History has done scant justice to Queen Yolande for the part she bore in the drama of Jeanne d’Arc. It was in a very great measure due to her that the maid’s mission was carried out. Whilst Charles was dallying with his idle associates and procrastinating in his military measures, Yolande played the man. Her intrepid counsels and fearless insistence were the levers which moved her son-in-law’s inertness. There is a story told that, when Queen Marie’s gentle chiding had failed to rouse her desponding consort, Queen Yolande appeared before him clothed in full armour, and demanded why the King of France skulked in his castle!
“See, Charles,” she said, “if you refuse to follow La Pucelle at once and do your duty to God and to your country, I will go forth as your lieutenant, and in person lead your army against the English. But shame to you to trust in a woman’s arm rather than your own! Rouse you like a man, and begone!”

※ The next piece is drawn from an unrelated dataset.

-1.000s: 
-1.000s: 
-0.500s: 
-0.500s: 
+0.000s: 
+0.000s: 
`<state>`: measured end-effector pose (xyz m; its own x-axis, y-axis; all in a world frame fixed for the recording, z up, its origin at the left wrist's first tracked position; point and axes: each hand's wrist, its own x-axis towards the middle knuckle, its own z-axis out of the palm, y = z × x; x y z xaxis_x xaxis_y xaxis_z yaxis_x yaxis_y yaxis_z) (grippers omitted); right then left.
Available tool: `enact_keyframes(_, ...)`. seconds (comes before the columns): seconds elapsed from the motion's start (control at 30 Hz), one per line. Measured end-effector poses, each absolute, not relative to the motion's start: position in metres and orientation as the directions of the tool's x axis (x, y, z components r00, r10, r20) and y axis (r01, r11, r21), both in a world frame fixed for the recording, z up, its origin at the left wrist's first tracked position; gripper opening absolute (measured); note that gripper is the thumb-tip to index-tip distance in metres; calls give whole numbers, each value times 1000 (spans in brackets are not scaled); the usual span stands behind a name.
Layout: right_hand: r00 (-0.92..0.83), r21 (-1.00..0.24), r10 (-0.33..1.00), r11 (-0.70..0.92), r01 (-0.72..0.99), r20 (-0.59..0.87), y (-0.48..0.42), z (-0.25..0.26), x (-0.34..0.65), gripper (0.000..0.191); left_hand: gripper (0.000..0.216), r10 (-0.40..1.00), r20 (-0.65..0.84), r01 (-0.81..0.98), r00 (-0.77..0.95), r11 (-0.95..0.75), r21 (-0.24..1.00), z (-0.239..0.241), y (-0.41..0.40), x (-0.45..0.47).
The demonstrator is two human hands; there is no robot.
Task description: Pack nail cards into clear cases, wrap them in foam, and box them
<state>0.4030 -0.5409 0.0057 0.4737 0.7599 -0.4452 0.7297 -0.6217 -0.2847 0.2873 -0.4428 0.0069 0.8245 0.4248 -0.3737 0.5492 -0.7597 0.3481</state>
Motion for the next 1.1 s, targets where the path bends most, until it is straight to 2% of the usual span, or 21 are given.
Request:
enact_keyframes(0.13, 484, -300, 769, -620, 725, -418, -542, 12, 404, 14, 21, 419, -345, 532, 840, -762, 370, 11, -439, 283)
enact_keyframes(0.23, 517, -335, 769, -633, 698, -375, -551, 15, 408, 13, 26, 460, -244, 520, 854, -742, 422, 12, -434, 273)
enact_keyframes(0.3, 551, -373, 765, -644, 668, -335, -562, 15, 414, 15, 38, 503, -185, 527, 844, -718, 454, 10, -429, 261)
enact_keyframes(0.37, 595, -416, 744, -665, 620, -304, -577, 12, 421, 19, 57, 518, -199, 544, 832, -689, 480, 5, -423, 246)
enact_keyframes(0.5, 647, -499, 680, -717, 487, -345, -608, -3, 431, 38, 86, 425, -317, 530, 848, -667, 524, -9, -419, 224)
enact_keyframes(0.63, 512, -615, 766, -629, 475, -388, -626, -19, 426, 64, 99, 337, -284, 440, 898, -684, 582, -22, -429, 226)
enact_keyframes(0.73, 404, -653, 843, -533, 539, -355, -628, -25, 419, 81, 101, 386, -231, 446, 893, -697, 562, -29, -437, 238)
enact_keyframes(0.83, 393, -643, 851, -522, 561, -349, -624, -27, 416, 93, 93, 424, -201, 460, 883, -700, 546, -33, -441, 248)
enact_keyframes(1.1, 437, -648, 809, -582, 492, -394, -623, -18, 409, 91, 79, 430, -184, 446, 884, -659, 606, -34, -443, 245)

This emphatic order fairly called out Charles’s manhood, roused, to be sure, by the mission of Jeanne d’Arc. Nothing excites a man more than a woman’s threats to take his place and do his work; and many women can be as good as their word, and one of these was Yolande of Sicily-Anjou-Aragon.

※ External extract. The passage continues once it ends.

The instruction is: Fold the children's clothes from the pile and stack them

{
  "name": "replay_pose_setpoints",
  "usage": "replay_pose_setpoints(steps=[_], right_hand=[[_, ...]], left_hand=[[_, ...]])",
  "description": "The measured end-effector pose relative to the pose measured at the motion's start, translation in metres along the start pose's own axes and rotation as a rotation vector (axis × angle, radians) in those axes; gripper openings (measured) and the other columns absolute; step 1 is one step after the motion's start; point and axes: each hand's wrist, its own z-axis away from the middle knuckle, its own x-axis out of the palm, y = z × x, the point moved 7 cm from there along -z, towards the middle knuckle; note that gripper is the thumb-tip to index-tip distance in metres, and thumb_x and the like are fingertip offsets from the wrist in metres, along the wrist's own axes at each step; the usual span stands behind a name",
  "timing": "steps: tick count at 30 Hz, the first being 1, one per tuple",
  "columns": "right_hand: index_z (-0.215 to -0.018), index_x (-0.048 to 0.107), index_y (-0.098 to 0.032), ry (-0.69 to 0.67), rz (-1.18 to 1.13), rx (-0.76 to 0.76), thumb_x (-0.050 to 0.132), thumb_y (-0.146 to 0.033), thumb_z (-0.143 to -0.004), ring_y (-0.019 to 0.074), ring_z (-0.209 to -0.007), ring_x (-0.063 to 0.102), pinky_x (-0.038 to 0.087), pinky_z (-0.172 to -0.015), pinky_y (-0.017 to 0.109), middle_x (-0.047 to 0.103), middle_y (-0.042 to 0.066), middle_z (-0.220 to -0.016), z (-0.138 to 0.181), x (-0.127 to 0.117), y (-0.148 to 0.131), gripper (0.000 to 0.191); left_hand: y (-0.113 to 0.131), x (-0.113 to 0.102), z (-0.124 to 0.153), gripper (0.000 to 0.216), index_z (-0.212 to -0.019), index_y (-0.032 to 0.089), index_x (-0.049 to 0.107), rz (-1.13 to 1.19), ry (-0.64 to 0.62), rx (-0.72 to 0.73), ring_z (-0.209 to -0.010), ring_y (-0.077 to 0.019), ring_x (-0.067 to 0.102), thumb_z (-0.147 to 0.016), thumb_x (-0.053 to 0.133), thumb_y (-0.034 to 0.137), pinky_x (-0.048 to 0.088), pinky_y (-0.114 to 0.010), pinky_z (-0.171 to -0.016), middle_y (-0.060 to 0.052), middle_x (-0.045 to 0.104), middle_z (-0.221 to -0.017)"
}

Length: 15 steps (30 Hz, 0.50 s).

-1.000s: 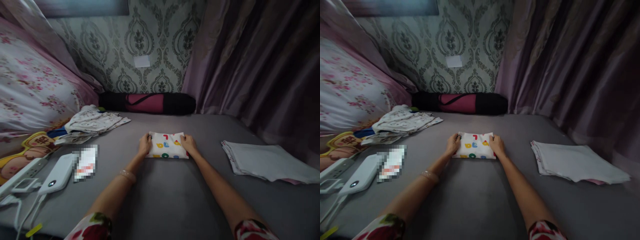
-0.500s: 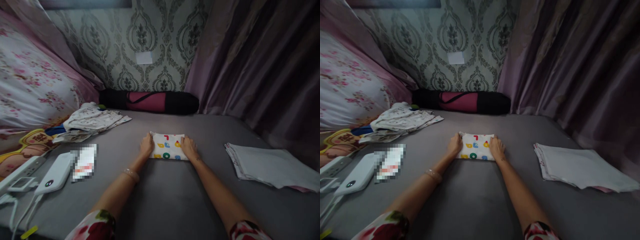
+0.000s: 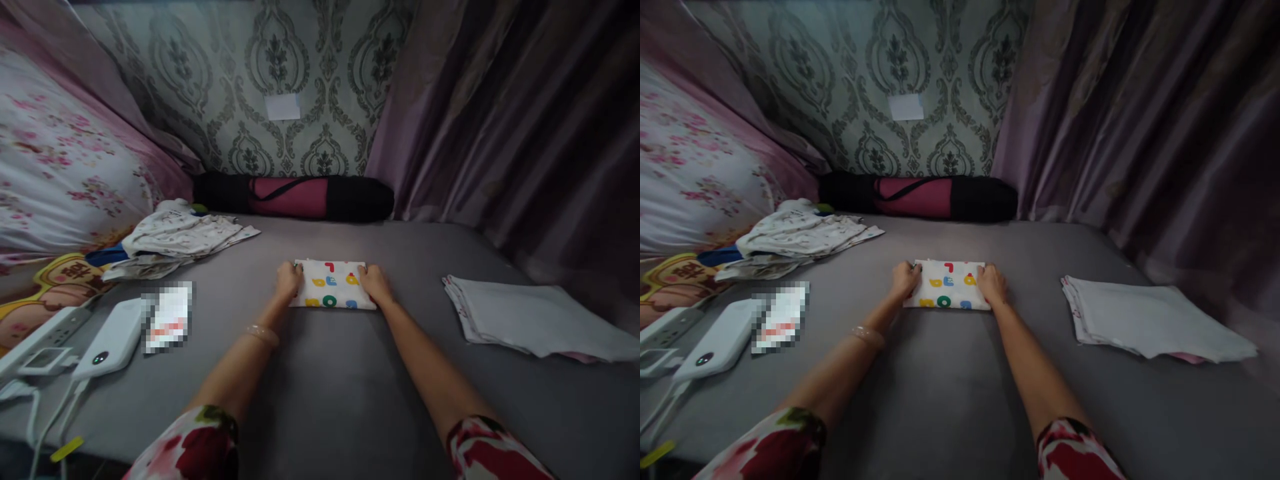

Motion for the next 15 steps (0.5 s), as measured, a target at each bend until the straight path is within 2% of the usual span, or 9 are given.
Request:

The noble patriotic Queen-mother, moreover, backed her stout words by actions firm. With that splendid unselfishness which marked her character, she raised a considerable sum of money by the sale of her jewellery and other precious possessions, and applied it, together with the substantial offerings of her devoted subjects, to the fitting out of a convoy of provisions and necessaries for the besieged garrison of Orléans. She also persuaded the University of Angers, which her late consort, Louis II., had founded in 1398, to vote a goodly sum of money towards the King’s expenses. Charles, stirred by the gentleness of Jeanne and the vigour of Yolande, was no longer despondent. The Queen thankfully noted his confidence in his mysterious guide from Domremy, but she remained at Chinon until she had seen him and his equipage take boat upon the Loire. His last words to his mother-in-law were: “Yes, now I am on my way to Reims with Jeanne, my oracle, my Queen—ma Royne blanche: tous pour Dieu et la France!” Yolande then quietly returned to her castle at Angers, and Anjou once more greeted the King’s guardian and the Lieutenant-General of his dominions.
The decade had its consolations as well as its troubles, and among them Queen Yolande rejoiced at the births of vigorous grandchildren. To Queen Marie were born Princesses Jeanne and Yolande, as well as the Dauphin Louis; and to Duke René, Jean, Louis, Nicholas, Yolande, and Marguerite, in lawful wedlock. The Queen-mother, too, had satisfaction in the less disturbed state of Barrois and Lorraine, of receiving at Angers her son René and his fair young wife Isabelle. He had added to the bays of victory the palms of peace, and his fame as an administrator of justice and charity was already spread abroad.
The Cardinal-Duke Louis was ageing rapidly, and he executed his final testament whilst his nephew and niece were in Anjou. Everything was left to René, who had as much as he could do to get back to Bar-le-Duc in time to receive his uncle’s last blessing and close his eyes in death. The dying Prince was at the Abbey of Varennes when he breathed his last, on February 15, 1431. Duke René was at once proclaimed his successor, and the Estates of Barrois did their homage heartily. The career of the young Duke had been developed under the approving eyes of his uncle’s subjects, and his marriage with Isabelle de Lorraine had been immensely popular. The new reign opened, then, under the happiest auspices.